Dans cet article, monsieur le secrétaire d'État, vous proposez que, pour la réalisation des infrastructures et la mise à disposition des matériels, la Société du Grand Paris recoure éventuellement à un contrat de partenariat public-privé, qui pourra également porter sur l'entretien et le renouvellement des lignes, ouvrages, installations et matériels concernés.
Vous n'en serez pas surpris, nous sommes plus que réservés sur le recours à cette technique contractuelle, sur laquelle le Conseil constitutionnel et la Cour des comptes ont déjà émis les plus vives réserves.
En 2003, le Conseil constitutionnel avait estimé que les contrats de partenariat public-privé, qui dérogent au droit commun de la commande publique, sont susceptibles de « priver de garanties légales les exigences constitutionnelles inhérentes à l'égalité devant la commande publique, à la protection de la propriété publique et au bon usage des deniers publics ».
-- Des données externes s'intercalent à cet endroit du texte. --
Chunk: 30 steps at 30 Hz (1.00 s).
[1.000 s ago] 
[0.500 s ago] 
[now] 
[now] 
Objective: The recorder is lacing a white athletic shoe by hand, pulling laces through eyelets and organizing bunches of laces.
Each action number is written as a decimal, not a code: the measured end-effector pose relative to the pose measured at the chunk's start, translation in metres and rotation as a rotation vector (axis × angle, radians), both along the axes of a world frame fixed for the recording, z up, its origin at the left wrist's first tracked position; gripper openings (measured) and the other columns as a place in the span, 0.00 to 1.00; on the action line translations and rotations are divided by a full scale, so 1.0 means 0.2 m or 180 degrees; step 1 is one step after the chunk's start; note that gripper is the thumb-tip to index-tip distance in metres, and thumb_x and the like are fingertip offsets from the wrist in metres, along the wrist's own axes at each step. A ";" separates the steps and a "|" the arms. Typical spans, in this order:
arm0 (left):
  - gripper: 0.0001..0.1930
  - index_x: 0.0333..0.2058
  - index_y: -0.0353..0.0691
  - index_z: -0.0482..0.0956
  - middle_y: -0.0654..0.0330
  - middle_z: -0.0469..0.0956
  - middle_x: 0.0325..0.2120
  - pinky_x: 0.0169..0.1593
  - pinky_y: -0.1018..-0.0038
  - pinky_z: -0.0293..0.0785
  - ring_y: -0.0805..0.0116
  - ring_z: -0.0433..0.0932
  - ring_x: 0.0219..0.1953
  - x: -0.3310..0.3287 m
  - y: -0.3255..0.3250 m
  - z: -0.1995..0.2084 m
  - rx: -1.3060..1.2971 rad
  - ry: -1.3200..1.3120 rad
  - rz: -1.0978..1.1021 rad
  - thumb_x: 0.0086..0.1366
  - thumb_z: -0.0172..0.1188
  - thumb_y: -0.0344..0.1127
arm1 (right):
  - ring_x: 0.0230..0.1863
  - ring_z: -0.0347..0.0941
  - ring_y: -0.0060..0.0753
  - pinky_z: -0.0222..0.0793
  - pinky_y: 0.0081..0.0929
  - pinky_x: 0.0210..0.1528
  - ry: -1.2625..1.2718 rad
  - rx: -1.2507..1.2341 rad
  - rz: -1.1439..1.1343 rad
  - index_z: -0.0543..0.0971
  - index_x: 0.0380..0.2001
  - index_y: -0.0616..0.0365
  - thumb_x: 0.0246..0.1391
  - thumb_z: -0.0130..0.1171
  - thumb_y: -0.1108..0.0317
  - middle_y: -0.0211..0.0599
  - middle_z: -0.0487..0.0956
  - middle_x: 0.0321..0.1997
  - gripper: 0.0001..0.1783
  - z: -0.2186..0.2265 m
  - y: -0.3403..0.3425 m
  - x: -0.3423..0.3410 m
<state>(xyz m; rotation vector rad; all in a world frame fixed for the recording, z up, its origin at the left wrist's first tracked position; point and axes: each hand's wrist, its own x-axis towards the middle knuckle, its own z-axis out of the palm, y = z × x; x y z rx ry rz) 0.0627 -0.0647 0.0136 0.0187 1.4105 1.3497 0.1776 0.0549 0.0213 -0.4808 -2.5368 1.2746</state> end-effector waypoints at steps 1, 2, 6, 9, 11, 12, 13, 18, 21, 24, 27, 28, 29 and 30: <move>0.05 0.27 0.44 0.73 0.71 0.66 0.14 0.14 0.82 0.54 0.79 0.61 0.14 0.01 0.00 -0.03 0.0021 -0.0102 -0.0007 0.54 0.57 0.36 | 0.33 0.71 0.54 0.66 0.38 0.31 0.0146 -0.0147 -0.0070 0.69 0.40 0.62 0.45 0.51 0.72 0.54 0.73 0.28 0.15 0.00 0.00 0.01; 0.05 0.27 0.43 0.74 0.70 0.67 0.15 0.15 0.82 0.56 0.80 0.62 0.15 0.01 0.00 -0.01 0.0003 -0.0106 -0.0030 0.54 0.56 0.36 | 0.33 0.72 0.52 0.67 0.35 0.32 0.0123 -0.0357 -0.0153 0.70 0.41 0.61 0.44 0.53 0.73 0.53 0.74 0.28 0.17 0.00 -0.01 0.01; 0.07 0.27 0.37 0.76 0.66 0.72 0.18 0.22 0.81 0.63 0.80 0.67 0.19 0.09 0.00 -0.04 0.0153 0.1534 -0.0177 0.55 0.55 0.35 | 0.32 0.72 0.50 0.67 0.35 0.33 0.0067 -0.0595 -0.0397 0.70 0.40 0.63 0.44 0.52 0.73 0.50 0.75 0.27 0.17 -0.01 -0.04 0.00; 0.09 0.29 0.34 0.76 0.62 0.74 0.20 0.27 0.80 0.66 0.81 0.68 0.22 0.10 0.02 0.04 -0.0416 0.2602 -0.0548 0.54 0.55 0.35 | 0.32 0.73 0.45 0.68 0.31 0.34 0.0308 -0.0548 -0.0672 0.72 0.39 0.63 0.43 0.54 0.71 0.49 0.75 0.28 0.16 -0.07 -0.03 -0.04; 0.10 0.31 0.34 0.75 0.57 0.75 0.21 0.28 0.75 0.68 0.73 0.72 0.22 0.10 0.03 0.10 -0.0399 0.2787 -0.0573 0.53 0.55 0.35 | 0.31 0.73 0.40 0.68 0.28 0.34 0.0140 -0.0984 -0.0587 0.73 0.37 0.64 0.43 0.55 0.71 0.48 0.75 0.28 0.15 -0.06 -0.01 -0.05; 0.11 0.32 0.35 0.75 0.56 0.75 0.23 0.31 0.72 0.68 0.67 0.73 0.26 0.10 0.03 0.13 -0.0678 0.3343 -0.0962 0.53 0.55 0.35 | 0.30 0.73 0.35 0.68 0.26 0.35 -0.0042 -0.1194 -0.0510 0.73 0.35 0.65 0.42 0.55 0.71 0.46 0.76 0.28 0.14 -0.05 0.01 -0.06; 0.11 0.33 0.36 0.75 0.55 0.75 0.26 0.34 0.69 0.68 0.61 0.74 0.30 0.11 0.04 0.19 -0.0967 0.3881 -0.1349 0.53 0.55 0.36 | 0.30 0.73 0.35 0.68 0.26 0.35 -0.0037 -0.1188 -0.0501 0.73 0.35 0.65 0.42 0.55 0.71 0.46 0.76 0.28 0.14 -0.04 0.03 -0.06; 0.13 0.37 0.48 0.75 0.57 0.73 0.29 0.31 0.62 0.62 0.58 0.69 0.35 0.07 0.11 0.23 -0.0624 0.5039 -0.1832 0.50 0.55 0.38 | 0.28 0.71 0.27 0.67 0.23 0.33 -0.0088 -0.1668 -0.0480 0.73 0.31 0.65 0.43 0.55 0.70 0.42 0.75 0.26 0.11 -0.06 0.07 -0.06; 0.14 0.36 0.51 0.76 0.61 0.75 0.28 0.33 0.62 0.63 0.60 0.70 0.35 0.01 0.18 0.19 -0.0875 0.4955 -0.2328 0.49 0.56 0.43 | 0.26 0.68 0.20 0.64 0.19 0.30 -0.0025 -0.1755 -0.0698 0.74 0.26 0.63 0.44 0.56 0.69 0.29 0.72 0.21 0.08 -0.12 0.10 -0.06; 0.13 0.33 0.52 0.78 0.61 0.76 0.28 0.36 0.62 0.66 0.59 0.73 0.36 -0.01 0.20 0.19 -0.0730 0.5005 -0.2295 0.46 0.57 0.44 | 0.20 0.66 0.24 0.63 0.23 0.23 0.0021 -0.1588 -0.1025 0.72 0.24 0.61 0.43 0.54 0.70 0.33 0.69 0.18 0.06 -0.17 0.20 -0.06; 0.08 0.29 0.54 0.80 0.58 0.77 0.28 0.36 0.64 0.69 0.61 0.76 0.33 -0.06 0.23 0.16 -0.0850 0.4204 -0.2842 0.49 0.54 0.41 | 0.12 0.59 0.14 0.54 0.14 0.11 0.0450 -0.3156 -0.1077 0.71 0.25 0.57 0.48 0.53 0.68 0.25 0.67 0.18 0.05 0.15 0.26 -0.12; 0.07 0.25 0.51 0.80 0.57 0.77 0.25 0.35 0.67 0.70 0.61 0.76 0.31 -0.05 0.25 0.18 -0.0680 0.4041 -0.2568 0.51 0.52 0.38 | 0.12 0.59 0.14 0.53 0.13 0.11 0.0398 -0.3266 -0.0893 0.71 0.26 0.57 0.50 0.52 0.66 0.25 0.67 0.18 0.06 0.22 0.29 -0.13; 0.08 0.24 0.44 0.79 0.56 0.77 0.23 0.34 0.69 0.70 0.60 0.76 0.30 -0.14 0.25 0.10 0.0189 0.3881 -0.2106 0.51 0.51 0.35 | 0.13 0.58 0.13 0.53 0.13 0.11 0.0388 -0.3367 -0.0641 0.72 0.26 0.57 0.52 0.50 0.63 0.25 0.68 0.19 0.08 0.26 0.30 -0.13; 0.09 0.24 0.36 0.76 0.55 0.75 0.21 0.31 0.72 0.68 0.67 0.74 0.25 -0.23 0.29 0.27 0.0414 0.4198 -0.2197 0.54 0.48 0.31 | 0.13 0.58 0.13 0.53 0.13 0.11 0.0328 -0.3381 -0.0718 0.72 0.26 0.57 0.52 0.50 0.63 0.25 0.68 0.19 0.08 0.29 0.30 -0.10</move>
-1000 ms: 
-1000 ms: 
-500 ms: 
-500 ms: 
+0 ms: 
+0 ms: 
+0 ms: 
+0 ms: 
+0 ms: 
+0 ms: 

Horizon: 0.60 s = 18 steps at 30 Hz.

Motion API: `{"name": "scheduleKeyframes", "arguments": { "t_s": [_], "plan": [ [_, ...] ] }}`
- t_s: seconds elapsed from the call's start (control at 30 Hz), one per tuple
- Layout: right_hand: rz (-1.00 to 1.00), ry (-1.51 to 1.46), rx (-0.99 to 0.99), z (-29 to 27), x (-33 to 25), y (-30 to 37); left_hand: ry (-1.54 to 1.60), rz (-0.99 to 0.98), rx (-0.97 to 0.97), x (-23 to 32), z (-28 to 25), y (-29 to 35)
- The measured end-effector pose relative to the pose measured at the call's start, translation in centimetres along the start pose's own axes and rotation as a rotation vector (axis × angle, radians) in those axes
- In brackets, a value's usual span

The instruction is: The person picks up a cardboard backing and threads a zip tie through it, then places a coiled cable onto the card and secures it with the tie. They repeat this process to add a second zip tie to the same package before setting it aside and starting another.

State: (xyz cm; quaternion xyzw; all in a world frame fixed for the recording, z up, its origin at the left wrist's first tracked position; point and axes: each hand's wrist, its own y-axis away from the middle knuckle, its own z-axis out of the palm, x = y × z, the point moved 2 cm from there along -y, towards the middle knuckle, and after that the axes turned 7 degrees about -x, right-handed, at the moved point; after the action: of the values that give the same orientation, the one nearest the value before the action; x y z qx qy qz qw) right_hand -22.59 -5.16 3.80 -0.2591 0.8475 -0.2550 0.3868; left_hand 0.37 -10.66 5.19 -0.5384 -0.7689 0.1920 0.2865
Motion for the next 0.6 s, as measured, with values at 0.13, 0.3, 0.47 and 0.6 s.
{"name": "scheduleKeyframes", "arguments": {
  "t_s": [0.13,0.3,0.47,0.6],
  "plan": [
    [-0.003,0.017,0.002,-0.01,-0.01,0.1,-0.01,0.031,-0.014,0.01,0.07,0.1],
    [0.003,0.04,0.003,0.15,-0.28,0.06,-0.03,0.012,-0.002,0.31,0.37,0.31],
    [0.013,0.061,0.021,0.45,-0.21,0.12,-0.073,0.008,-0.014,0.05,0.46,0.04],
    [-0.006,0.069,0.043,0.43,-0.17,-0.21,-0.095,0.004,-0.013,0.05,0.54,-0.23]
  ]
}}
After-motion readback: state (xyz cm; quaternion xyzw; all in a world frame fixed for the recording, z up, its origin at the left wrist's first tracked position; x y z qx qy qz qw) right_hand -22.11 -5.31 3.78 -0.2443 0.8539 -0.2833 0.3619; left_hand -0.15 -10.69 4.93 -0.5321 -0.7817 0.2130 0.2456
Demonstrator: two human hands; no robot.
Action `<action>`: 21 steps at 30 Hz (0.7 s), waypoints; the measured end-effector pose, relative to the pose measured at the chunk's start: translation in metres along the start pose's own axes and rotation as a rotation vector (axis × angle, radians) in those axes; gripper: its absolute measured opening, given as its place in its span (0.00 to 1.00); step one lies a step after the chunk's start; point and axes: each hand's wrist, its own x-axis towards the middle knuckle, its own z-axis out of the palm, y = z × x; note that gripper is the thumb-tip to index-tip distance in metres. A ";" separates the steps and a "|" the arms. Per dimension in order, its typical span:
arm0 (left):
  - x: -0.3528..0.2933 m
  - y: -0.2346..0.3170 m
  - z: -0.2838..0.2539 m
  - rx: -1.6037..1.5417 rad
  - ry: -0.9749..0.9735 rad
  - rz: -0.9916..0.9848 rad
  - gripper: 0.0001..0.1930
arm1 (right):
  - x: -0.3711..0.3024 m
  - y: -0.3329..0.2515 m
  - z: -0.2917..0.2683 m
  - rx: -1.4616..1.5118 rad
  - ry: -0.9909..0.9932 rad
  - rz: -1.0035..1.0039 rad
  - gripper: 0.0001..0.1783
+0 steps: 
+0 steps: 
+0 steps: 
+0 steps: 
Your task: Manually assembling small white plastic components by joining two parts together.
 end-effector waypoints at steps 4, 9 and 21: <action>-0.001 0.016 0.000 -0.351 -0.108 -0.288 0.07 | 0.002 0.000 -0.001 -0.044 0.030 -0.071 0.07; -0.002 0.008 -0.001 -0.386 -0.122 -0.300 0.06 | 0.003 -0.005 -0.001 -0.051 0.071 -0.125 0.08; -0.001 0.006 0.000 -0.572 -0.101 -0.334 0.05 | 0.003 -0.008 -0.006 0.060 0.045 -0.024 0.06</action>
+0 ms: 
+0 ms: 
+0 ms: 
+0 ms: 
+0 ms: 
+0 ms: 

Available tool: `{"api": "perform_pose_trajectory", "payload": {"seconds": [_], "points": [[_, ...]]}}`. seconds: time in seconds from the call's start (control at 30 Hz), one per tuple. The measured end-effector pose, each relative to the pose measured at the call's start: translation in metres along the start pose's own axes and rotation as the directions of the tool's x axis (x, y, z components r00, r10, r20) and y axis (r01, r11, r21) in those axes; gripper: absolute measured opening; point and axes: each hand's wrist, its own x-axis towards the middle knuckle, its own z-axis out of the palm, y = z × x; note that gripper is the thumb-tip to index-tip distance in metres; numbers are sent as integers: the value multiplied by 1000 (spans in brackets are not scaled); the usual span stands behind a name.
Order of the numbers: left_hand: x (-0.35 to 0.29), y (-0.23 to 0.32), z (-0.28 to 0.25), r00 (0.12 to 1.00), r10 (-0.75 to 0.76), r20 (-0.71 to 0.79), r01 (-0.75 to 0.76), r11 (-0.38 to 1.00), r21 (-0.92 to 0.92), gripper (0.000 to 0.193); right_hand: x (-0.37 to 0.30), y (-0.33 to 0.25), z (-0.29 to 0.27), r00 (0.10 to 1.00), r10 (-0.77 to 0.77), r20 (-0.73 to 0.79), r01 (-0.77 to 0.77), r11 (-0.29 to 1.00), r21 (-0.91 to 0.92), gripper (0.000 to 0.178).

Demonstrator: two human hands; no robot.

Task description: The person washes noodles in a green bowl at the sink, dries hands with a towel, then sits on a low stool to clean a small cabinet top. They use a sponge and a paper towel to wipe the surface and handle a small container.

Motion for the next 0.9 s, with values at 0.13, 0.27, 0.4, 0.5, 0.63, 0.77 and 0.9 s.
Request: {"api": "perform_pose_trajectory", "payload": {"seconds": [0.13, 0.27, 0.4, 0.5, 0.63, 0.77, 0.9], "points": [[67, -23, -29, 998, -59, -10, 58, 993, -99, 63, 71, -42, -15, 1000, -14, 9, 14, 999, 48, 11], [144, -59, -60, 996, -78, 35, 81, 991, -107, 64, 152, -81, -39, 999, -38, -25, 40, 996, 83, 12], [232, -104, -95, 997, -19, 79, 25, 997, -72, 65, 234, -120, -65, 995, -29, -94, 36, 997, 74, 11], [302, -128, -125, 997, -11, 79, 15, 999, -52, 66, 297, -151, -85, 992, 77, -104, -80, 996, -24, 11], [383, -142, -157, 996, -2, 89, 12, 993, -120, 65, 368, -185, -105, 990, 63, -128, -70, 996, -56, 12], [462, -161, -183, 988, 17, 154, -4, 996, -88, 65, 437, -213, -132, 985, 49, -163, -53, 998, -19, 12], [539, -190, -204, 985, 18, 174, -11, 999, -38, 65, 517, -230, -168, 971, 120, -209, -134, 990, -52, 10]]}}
Le bon usage des deniers publics préoccupe également la Cour des comptes. Elle cite plusieurs cas où la conclusion de contrats de partenariat s'est révélée finalement plus coûteuse pour la collectivité que ne l'aurait été le recours aux solutions plus classiques, que votre majorité juge à tort trop rigides. Deux de ces exemples sont bien connus : le centre des archives du ministère des affaires étrangères et le pôle du renseignement du ministère de l'intérieur.
Concernant le secteur des transports terrestres, qui intéresse directement ce projet de loi, il n'est pas inutile de rappeler qu'un rapport sénatorial de la mission d'information sur les infrastructures de transport a estimé il y a deux ans que « la voie des partenariats public-privé ne saurait en aucun cas constituer une solution miracle au problème de financement des infrastructures de transports ». La preuve en est donnée par « les difficultés rencontrées par certains projets français comme le tramway de Mulhouse ».
Monsieur le secrétaire d'État, le Gouvernement s'est attaché ces dernières années à libéraliser le financement des services publics et des politiques d'aménagement. Le projet du Grand Paris n'échappe pas à ce qui devient désormais une règle. Mais le recours à ce type de contrat soulève plus de problèmes qu'il n'en résout. L'appel aux capitaux privés – vous l'avez confirmé – aura pour contrepartie la rémunération des fonds investis. Celle-ci passe notamment par l'utilisation du domaine public à des fins commerciales, par la réalisation de baux commerciaux et par la délivrance d'autorisations de construction, sans que personne puisse évaluer la pertinence de l'occupation du domaine public. C'est un motif plus que suffisant – mais il y en a d'autres – de rejeter l'article dans sa rédaction actuelle.